Le débat politique aux États-Unis est souvent caractérisé par la recherche de l’ennemi principal : certains soutiennent à la fois la Chine, d’autres la Russie. Sur qui l’administration Biden se concentrera-t-elle?

Les Etats-Unis ont identifié la Chine comme sa rivale stratégique, en raison de son économie (la première comme pouvoir d’achat domestique, et dans 10-15 ans également à l’international), sa taille démographique objective (1,45 milliard contre 330 millions) et pour la diversité de ses institutions politiques et économiques. La Russie, avec 145 millions d’habitants, maintient une capacité militaire considérable, mais son économie est faible, centrée sur le gaz/pétrole et peu compétitive. D’autre part, comme on l’a noté, les nations qui ne se soumettent pas à l’empire sont tôt ou tard attaquées, politiquement (y compris les coups d’État, exécutés ou tentés), économiquement (sanctions unilatérales illégitimes) et si les conditions le permettent même militairement (en ce il suffit de jeter un regard distrait sur l’état dans lequel le Moyen-Orient, l’Irak, la Syrie, la Libye, l’Afghanistan, la Palestine, etc… ont été réduits. Si la Russie ne peut pas être menacée militairement par les États-Unis, elle est cependant frappée par des sanctions unilatérales, quels que soient les dommages causés aux alliés-vassaux européens, toujours prêts à obéir.

Venons-en à l’Europe, quel impact auront les tensions entre Washington et Pékin sur le vieux continent?

L’Europe est occupée par l’armée américaine depuis 76 ans, même avec des armes nucléaires. L’Italie, dans sa petite taille, abrite une centaine de sites militaires américains, certains à têtes nucléaires (Ghedi dans la province de Brescia et Aviano dans la province de Pordenone). L’Allemagne et d’autres sont dans des conditions similaires. Le seul pays européen qui n’accueille pas de troupes américaines est la France, qui sur le papier aurait une marge d’indépendance, mais son élite est également soumise à l’oligarchie financière américaine, et son économie souffre.

L’indépendance de Paris existe aussi avant tout sur le papier, et le traitement par Biden de l’affaire des sous-marins australiens parle de lui-même. L’Europe est donc incapable de jouer un rôle autonome en politique étrangère. La vigilance stricte et le chantage des États-Unis sur les groupes dirigeants des pays de l’UE sont constants et personnalisés (même le téléphone d’A. Merkel était sous contrôle).

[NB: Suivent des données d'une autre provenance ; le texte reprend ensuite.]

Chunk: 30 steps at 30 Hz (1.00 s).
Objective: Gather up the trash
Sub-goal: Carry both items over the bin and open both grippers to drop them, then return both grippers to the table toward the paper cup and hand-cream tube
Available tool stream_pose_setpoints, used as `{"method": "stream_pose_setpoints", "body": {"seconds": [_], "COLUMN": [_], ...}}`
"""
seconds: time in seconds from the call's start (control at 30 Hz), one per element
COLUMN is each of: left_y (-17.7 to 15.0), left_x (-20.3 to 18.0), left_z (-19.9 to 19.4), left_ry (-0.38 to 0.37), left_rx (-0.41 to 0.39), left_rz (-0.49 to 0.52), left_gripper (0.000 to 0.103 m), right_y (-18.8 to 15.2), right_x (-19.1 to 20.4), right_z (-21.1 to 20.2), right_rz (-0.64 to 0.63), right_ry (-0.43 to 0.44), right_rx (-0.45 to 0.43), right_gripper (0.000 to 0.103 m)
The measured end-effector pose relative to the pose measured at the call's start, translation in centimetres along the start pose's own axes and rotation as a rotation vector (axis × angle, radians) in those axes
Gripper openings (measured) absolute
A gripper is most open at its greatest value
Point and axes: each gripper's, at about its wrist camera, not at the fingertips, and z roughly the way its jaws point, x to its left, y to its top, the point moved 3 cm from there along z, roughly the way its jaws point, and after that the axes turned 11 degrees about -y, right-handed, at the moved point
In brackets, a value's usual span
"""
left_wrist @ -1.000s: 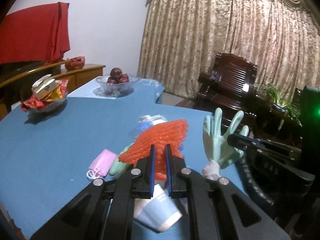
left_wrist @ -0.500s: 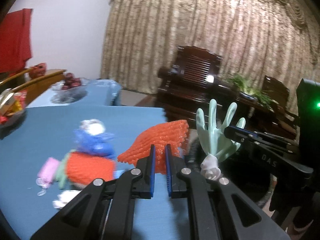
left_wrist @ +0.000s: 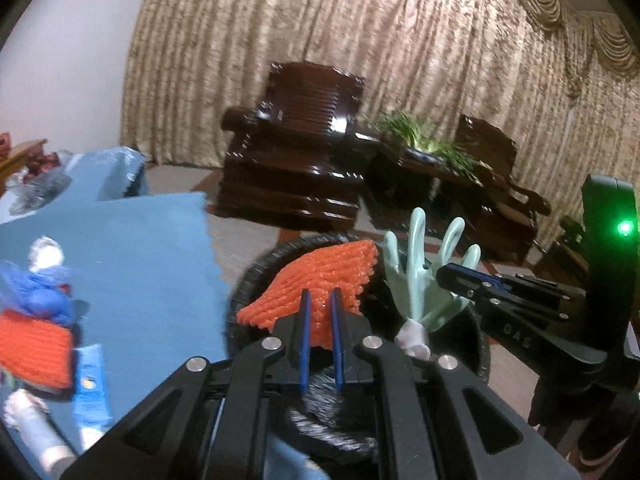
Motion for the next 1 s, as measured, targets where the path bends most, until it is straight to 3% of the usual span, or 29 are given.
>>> {"method": "stream_pose_setpoints", "body": {"seconds": [0.17, 0.27, 0.37, 0.47, 0.53, 0.6, 0.67, 0.87, 1.0], "left_y": [-0.9, -1.5, -1.8, -2.3, -2.4, -2.3, -2.3, -2.7, -3.8], "left_x": [-0.9, -0.4, 0.1, 0.9, 1.3, 1.9, 2.4, 4.6, 6.5], "left_z": [2.7, 3.4, 3.4, 2.7, 1.6, 0.1, -1.0, -6.2, -10.5], "left_ry": [-0.041, -0.066, -0.069, -0.050, -0.022, 0.031, 0.069, 0.232, 0.360], "left_rx": [0.053, 0.077, 0.082, 0.075, 0.053, 0.022, 0.007, -0.051, -0.077], "left_rz": [0.003, -0.012, -0.040, -0.050, -0.041, -0.022, -0.013, -0.005, -0.024], "left_gripper": [0.010, 0.017, 0.046, 0.048, 0.058, 0.073, 0.078, 0.089, 0.089], "right_y": [-1.9, -3.1, -3.6, -3.5, -3.2, -2.7, -2.1, -0.3, 0.2], "right_x": [-1.4, -1.7, -1.7, -1.4, -1.2, -0.9, -0.5, 2.5, 6.4], "right_z": [1.5, 2.1, 2.1, 1.9, 1.5, 0.8, 0.3, -0.8, -1.7], "right_rz": [0.016, 0.019, 0.022, 0.027, 0.027, 0.031, 0.030, 0.041, 0.004], "right_ry": [-0.027, -0.039, -0.053, -0.059, -0.067, -0.073, -0.072, 0.011, 0.082], "right_rx": [0.053, 0.083, 0.092, 0.088, 0.071, 0.032, 0.002, -0.031, -0.058], "right_gripper": [0.004, 0.008, 0.030, 0.040, 0.055, 0.079, 0.094, 0.097, 0.097]}}
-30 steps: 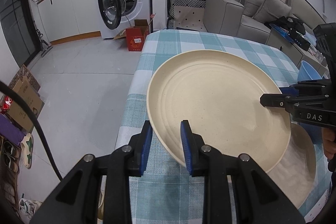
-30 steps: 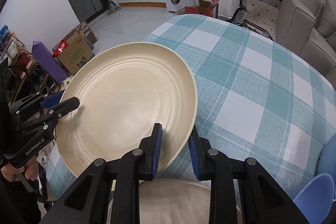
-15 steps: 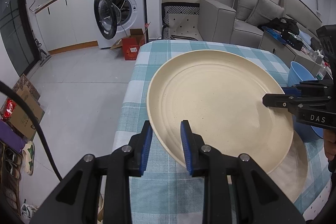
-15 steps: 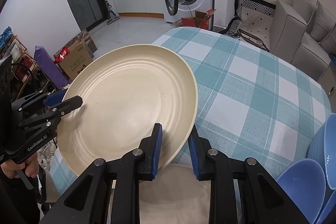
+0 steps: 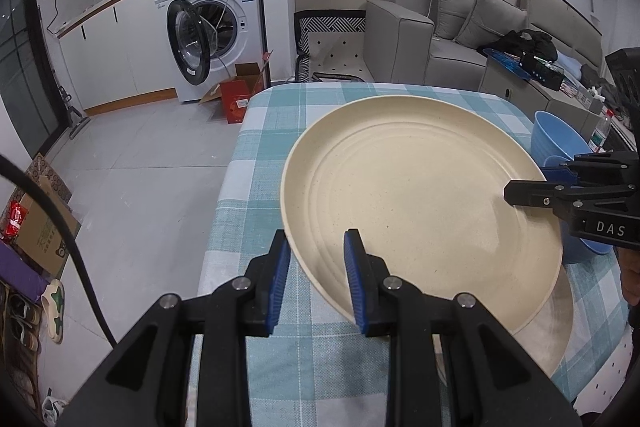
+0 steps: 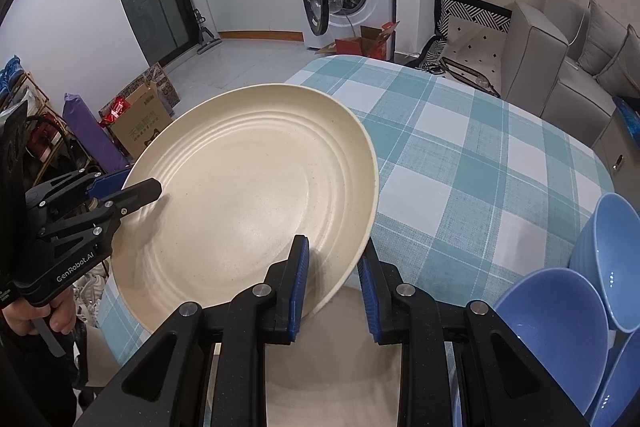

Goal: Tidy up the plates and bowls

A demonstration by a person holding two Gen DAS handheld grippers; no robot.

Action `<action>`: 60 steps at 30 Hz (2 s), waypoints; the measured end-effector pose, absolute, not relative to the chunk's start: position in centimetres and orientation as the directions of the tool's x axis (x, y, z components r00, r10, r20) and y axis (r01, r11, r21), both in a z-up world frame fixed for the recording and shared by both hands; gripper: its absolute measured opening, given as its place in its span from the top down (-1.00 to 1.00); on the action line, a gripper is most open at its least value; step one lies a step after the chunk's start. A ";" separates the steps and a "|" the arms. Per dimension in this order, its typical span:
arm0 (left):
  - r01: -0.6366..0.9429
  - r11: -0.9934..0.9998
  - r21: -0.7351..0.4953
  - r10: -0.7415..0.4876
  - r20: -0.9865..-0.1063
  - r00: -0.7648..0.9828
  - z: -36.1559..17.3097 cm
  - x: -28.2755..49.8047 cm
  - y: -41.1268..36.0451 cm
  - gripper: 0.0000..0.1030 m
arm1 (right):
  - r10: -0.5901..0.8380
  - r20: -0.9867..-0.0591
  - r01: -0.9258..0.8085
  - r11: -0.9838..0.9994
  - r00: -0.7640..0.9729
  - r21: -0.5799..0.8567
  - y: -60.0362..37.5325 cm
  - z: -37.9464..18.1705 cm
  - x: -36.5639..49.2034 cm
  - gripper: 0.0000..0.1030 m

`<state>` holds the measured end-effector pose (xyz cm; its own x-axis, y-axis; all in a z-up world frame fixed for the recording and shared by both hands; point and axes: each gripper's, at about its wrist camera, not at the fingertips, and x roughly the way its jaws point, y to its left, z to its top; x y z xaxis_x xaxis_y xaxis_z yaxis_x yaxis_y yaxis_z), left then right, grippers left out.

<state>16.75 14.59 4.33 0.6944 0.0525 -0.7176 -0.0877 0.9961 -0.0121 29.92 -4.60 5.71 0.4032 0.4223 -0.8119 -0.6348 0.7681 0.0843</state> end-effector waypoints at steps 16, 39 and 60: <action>-0.062 0.998 -0.017 0.031 -0.719 0.694 4.4 15.5 13.2 0.50 | 0.384 -0.830 -0.634 0.772 0.405 0.048 -6.0 5.4 27.4 0.52; -0.012 1.000 -0.014 -0.002 -0.731 0.682 3.5 13.4 10.6 0.50 | 0.366 -0.848 -0.620 0.783 0.383 0.058 -9.3 3.6 23.6 0.52; 0.058 0.998 -0.021 -0.054 -0.757 0.651 1.7 12.9 8.3 0.50 | 0.341 -0.862 -0.573 0.816 0.375 0.073 -12.3 1.6 20.0 0.52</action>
<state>12.87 8.32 1.66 0.6511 -0.0536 -0.7571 0.0576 0.9981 -0.0212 19.98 -12.31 1.63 0.3754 0.3411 -0.8618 -0.5735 0.8159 0.0731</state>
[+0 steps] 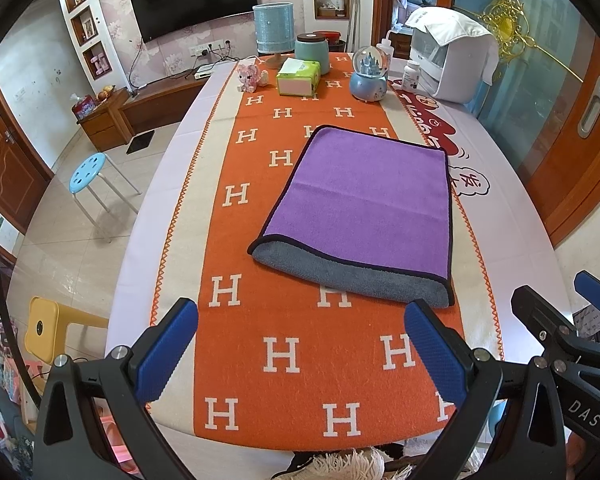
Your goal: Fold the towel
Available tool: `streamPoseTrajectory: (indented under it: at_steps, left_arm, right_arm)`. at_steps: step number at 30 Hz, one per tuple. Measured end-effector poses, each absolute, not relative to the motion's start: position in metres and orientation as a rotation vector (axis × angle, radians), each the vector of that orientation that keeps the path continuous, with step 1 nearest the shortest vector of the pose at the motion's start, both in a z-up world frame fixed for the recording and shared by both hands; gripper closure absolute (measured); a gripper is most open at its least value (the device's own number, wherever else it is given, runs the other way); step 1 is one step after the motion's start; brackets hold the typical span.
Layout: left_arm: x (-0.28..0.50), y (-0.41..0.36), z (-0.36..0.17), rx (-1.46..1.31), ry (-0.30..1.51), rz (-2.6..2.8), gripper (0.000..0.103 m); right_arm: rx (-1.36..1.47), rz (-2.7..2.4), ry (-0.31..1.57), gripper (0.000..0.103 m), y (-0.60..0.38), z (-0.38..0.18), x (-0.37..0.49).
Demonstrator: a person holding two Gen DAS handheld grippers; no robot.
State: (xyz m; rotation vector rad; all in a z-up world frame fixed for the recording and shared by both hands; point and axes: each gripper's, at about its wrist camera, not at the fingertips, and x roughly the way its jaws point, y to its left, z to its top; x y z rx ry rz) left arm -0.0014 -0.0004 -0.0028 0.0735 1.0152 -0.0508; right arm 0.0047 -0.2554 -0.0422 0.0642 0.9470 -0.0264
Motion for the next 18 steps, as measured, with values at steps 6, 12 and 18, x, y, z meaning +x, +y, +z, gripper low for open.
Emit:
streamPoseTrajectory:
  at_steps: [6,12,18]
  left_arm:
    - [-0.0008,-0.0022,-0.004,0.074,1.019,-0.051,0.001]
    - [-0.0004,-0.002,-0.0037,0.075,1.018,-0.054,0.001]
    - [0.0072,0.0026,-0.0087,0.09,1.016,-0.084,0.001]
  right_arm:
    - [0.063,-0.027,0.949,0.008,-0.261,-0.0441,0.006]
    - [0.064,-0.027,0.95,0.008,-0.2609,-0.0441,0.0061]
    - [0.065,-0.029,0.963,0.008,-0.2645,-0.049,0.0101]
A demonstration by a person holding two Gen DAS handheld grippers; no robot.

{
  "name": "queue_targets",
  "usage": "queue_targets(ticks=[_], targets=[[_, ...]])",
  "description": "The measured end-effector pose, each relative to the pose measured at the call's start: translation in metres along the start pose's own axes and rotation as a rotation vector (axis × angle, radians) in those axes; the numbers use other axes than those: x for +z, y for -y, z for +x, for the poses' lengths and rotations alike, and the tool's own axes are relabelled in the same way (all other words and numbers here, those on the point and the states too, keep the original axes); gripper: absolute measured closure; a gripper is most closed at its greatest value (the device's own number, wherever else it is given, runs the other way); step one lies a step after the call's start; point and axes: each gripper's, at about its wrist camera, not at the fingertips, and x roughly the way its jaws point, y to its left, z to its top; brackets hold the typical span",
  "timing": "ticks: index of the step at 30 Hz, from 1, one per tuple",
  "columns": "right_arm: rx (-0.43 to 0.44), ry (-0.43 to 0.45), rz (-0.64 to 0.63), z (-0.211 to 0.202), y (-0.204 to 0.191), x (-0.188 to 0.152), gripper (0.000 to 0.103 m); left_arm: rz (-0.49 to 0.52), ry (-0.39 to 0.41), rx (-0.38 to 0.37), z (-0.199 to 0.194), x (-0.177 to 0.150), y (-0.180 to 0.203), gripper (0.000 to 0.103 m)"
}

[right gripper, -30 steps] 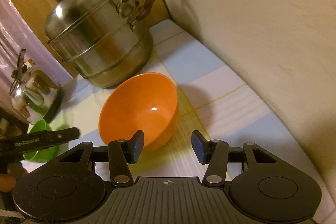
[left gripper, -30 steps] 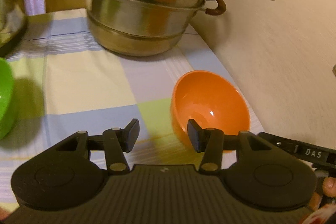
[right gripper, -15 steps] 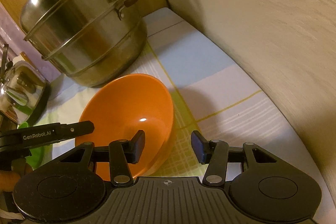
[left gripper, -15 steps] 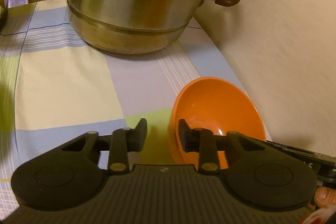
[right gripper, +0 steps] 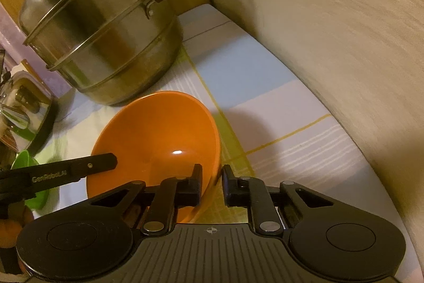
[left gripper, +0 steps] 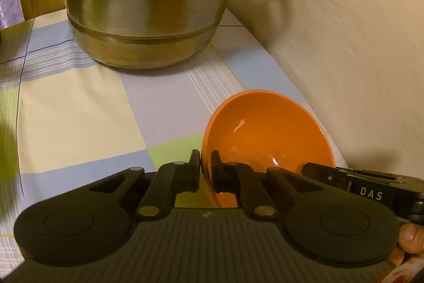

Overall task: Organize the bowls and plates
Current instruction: 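Lift the orange bowl with both grippers and carry it over the green bowl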

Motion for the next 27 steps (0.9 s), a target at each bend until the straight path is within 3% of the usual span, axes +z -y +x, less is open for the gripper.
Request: queue_targets(ticks=[6,14,27], targets=[[0.019,0.006,-0.006,-0.022,-0.004,-0.003,0.090,-0.004,0.010,0.013,-0.025,-0.006,0.008,0.097],[0.045,0.024,-0.041,-0.079,-0.028,-0.007,0.091,-0.025,0.048,0.016,-0.090,-0.018,0.013,0.097],[0.094,0.024,-0.084,-0.166,-0.067,-0.046,0.090,-0.066,0.074,0.043,-0.190,-0.063,0.020,0.097]])
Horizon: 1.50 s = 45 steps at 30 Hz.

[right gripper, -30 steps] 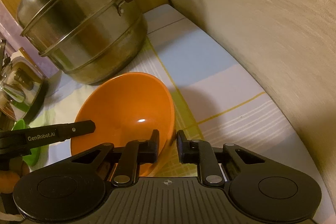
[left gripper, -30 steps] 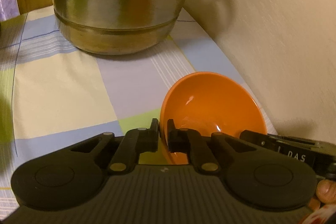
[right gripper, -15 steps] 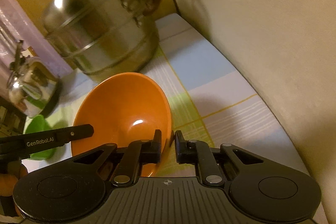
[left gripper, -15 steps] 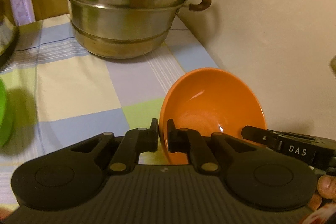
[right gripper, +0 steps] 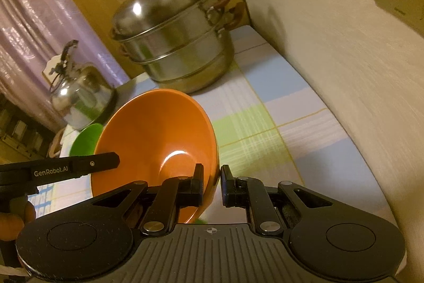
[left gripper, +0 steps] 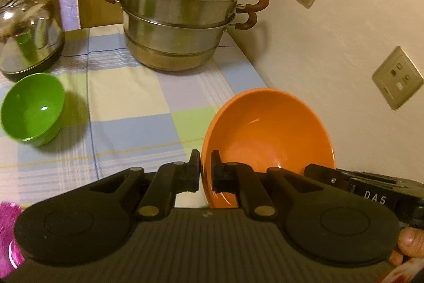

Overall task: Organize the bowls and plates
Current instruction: 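Lift the orange bowl with both grippers and carry it over the green bowl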

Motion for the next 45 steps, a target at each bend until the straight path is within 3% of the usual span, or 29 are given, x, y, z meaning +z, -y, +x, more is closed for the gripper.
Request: queue_targets(ticks=[22,45], targets=[[-0.005,-0.050,-0.041,-0.084,-0.026,-0.086,0.090,-0.091,-0.076,-0.027,-0.075,-0.111,0.003,0.097],[0.005,-0.140,-0.013,-0.092,-0.026,-0.180,0.090,-0.148,-0.150,0.011,-0.089,-0.202,-0.012,0.096]])
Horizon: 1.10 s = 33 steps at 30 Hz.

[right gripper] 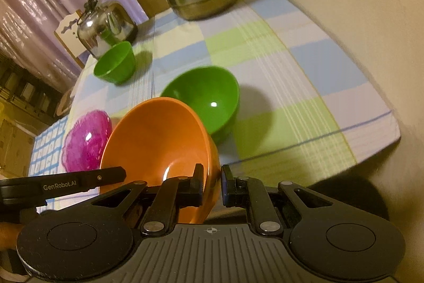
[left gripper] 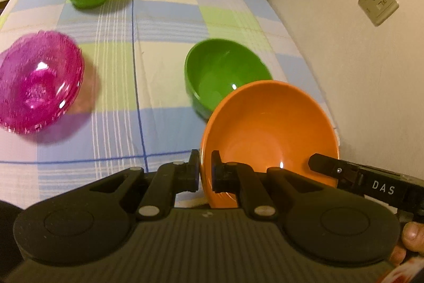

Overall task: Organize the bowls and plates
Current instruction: 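Lift the orange bowl with both grippers and carry it over the green bowl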

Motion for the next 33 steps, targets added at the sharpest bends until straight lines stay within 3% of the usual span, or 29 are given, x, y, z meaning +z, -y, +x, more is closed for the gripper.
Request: queue_targets(ticks=[19,25,33], targets=[[-0.007,-0.033,-0.012,0.009,0.004,-0.024,0.090,-0.008,-0.043,0.012,0.008,-0.021,-0.003,0.096],[-0.003,-0.017,-0.002,0.001,0.004,-0.014,0.090,0.011,-0.021,0.007,0.003,-0.008,0.005,0.096],[-0.001,0.013,-0.005,0.001,0.005,0.021,0.090,-0.001,0.010,-0.008,0.006,0.035,0.012,0.096]])
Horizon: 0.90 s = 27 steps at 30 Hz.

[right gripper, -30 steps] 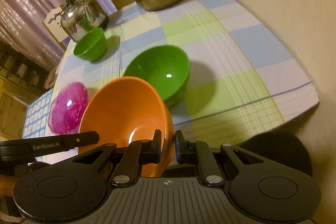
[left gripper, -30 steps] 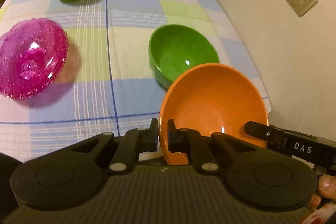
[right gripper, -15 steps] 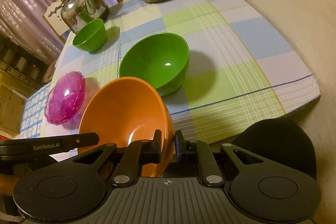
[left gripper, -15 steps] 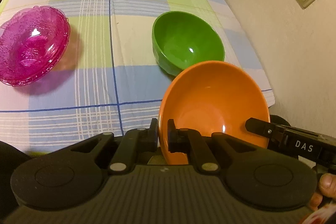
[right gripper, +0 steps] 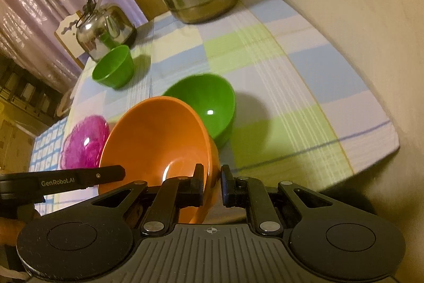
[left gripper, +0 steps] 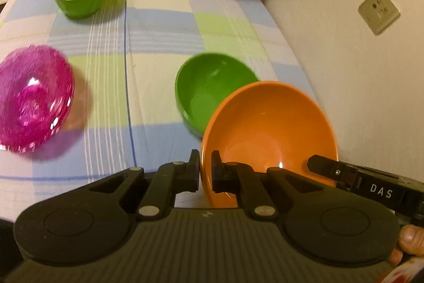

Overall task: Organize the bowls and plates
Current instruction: 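Lift the orange bowl with both grippers and carry it over the green bowl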

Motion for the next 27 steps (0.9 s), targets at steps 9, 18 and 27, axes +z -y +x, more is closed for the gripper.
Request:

L’Europe est un territoire où il est possible de faire de bonnes affaires, en disposant de technologies, de savoir-faire et de capitaux, mais les grands enjeux du monde se discutent ailleurs.

Si sa principale économie, l’allemande, parvient tant bien que mal à entretenir des relations privilégiées avec la Chine (mécanique et automobile) ou avec la Russie (gaz, North Stream), elle aussi – ce n’est qu’un exemple – doit renoncer à un marché prometteur comme celui iranien. , sous la pression des intérêts américains (et en arrière-plan ceux d’Israël ou de l’Arabie saoudite).

À la lumière d’un labyrinthe de voies parfois convergentes malgré les apparences, les relations entre Pékin et Washington, ainsi que celles entre la Chine et l’Europe, sont vouées à se poursuivre sous le signe de l’ambiguïté, sans ruptures dramatiques ni contrastes meurtriers, et encore moins cette hypothétique confrontation militaire entre Washington et Pékin qu’une déformation synophobe médiatique tend à évoquer chaque jour.